* Aim of the exercise *
For the copy, please give all of the data again exactly and leave the pictures out.

* Supplied data *
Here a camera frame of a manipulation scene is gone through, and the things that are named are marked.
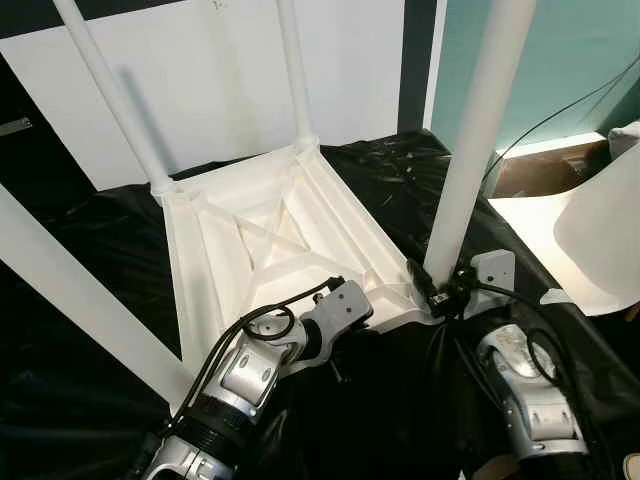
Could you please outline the white plastic table top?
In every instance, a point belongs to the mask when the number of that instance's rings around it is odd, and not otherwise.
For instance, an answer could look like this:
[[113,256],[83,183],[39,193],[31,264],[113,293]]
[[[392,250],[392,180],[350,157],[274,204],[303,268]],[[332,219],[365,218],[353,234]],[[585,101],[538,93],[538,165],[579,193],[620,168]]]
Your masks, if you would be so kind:
[[175,180],[163,210],[180,358],[204,361],[228,326],[332,276],[393,307],[393,328],[428,323],[407,257],[316,145],[250,157]]

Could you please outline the white plastic chair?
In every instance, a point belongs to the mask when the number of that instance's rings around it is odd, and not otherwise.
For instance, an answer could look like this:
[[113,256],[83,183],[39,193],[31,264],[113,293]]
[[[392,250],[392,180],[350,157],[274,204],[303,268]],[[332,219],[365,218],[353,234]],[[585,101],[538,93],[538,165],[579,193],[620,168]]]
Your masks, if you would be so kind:
[[586,316],[639,302],[640,145],[559,195],[492,198],[499,212]]

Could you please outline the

* Response to this exercise *
Here a camera frame of a manipulation scene is gone through, and the things that are named are marked.
Could you please outline the white plastic table top?
In every instance, a point belongs to the mask when the number of that instance's rings around it is odd, and not otherwise.
For instance, an answer could look like this:
[[113,256],[83,183],[39,193],[31,264],[113,293]]
[[[392,250],[392,180],[350,157],[274,204],[303,268]],[[332,219],[365,218],[353,234]],[[585,101],[538,93],[538,165],[579,193],[620,168]]]
Your masks, if you would be so kind:
[[175,180],[163,210],[180,358],[204,361],[228,326],[332,276],[393,307],[393,328],[428,323],[407,257],[316,145],[250,157]]

Could you please outline the white plastic chair?
In every instance, a point belongs to the mask when the number of that instance's rings around it is odd, and not otherwise.
For instance, an answer could look like this:
[[113,256],[83,183],[39,193],[31,264],[113,293]]
[[[392,250],[392,180],[350,157],[274,204],[303,268]],[[332,219],[365,218],[353,234]],[[585,101],[538,93],[538,165],[579,193],[620,168]]]
Your masks, if you would be so kind:
[[586,316],[639,302],[640,145],[559,195],[492,198],[499,212]]

Could you please outline the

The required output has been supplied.